[The problem] Exact transcription, pictures omitted: begin at the top line of the records below and end with the line bearing "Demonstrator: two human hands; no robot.".

Stored dataset items

———

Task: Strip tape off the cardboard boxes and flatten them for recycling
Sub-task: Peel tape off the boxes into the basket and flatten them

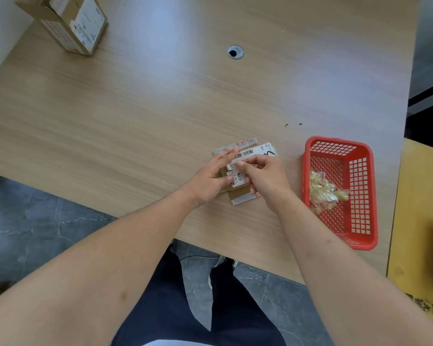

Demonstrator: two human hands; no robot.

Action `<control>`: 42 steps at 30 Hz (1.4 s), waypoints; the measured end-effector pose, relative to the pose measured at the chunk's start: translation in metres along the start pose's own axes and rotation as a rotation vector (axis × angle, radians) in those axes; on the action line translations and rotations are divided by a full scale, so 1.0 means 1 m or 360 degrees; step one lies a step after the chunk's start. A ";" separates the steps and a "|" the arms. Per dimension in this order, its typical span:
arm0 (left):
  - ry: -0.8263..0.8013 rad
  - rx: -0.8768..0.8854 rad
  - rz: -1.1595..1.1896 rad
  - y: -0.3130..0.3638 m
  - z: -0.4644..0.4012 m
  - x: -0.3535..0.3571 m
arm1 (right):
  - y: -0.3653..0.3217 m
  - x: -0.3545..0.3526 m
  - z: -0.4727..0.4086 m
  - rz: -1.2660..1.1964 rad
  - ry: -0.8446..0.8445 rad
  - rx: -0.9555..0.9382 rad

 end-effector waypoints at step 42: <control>-0.0162 -0.0207 -0.2018 0.044 0.006 0.008 | -0.022 -0.009 -0.005 0.1171 0.0045 -0.0678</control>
Point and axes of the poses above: each hand's wrist, its own z-axis away from the middle knuckle, its own x-axis out of the palm, y = z × x, the point moved 5 cm from there along -z, towards the middle knuckle, and after that the axes turned 6 degrees about z, right-handed, at the moved point
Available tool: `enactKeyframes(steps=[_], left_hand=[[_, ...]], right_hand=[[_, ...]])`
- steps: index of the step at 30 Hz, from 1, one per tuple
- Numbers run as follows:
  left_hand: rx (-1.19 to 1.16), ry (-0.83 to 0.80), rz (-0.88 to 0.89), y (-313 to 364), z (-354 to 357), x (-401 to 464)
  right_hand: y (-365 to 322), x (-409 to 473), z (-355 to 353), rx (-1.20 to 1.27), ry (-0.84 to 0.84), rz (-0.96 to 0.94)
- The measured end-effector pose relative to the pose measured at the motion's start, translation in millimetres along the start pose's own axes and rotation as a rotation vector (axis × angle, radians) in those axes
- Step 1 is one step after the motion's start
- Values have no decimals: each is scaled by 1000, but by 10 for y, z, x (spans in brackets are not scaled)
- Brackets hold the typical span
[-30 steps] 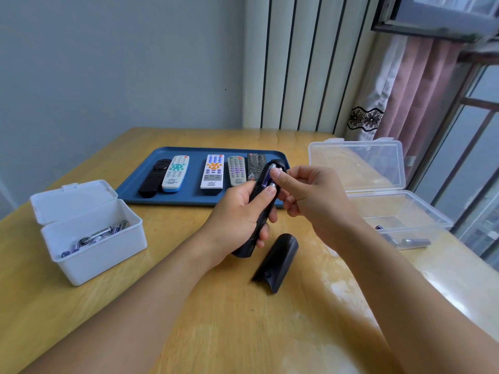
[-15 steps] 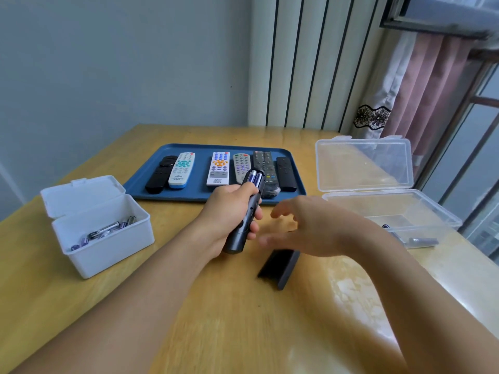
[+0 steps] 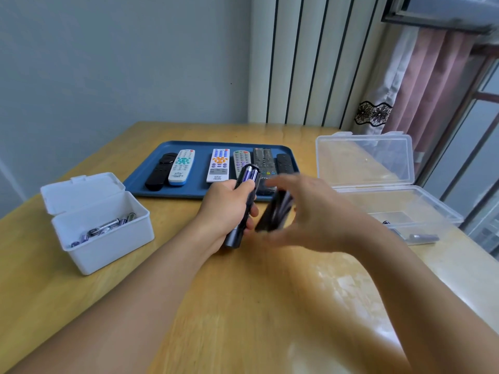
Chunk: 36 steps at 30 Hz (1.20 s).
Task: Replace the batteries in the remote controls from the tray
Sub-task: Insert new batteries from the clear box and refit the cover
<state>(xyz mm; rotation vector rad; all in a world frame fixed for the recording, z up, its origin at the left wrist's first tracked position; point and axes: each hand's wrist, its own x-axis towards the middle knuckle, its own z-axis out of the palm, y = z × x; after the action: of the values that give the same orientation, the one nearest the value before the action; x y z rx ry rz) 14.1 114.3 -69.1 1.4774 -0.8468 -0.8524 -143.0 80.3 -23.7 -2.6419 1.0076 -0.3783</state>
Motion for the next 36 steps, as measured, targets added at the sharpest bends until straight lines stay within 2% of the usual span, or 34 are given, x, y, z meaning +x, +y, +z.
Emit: enactKeyframes(steps=[3,7,12,17,20,33,36], left_hand=[[21,-32,26,39,-7,-18],[-22,-157,-17,101,4,-97],[-217,-328,-111,117,-2,-82],[-476,-430,-265,121,-12,-78],[-476,-472,-277,114,-8,-88],[-436,-611,-157,144,-51,-97],[-377,-564,-134,123,-24,-92]], right_hand=[[97,92,-5,228,278,-36],[189,178,77,259,424,-35],[223,205,79,337,416,-15],[228,215,102,270,367,-67],[253,225,101,257,376,-71],[345,269,81,524,366,-65],[362,275,69,582,379,-55]])
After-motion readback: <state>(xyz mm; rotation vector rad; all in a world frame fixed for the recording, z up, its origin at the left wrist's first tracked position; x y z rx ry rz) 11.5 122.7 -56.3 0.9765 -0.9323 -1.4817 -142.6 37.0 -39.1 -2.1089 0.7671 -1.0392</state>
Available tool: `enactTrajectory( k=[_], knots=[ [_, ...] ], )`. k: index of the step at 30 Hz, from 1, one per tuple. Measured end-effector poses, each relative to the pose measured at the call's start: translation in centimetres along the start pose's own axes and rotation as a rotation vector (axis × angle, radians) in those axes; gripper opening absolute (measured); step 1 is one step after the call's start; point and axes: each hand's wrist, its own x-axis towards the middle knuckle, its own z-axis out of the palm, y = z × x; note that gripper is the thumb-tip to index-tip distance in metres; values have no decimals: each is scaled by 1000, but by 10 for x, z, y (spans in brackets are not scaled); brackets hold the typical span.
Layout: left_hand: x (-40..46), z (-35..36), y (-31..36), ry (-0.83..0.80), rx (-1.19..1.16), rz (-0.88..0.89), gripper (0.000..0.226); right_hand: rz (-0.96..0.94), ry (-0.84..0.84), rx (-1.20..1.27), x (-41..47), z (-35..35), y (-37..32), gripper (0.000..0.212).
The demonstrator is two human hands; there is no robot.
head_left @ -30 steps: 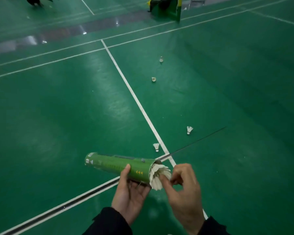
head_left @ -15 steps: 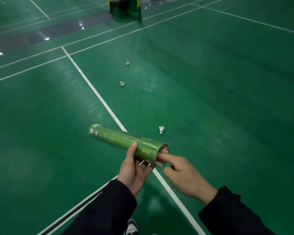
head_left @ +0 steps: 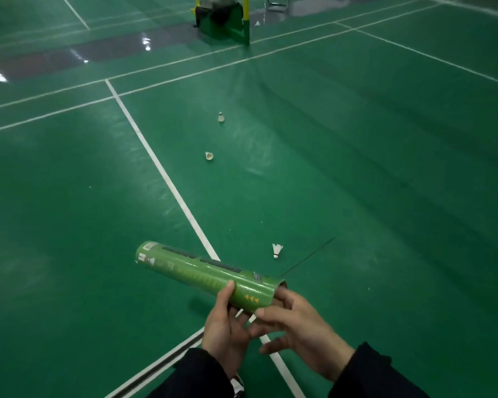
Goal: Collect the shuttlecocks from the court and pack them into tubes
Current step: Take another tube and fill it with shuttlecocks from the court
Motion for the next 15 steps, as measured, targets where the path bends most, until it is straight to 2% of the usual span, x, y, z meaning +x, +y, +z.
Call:
enactTrajectory(
  k=[2, 3, 5, 9, 12, 15],
  knots=[
    [25, 2, 20, 33, -37, 25, 70, -75, 42, -145, 25, -1, -10, 38],
    [36, 3, 30, 46, -37, 39, 70, -88, 8, -217, 37, -2, -17, 40],
    [55, 10, 44, 51, -14, 39, 68, -42, -89, -311, 56, -10, -34, 42],
    [87, 26, 57, 74, 127, -8, 73, 75, -175, -326, 98, -35, -60, 24],
    [120, 37, 69, 98, 153, 10, 72, 78, -201, -319, 132, -61, -75, 39],
    [148, 51, 77, 142, 73, 30, 72, 83, -174, -337, 165, -86, -82, 59]
  ],
)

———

[Reply to the task]
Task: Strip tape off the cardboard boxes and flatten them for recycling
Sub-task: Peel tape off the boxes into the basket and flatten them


Demonstrator: two human hands; no robot.

That concludes the output for this exercise.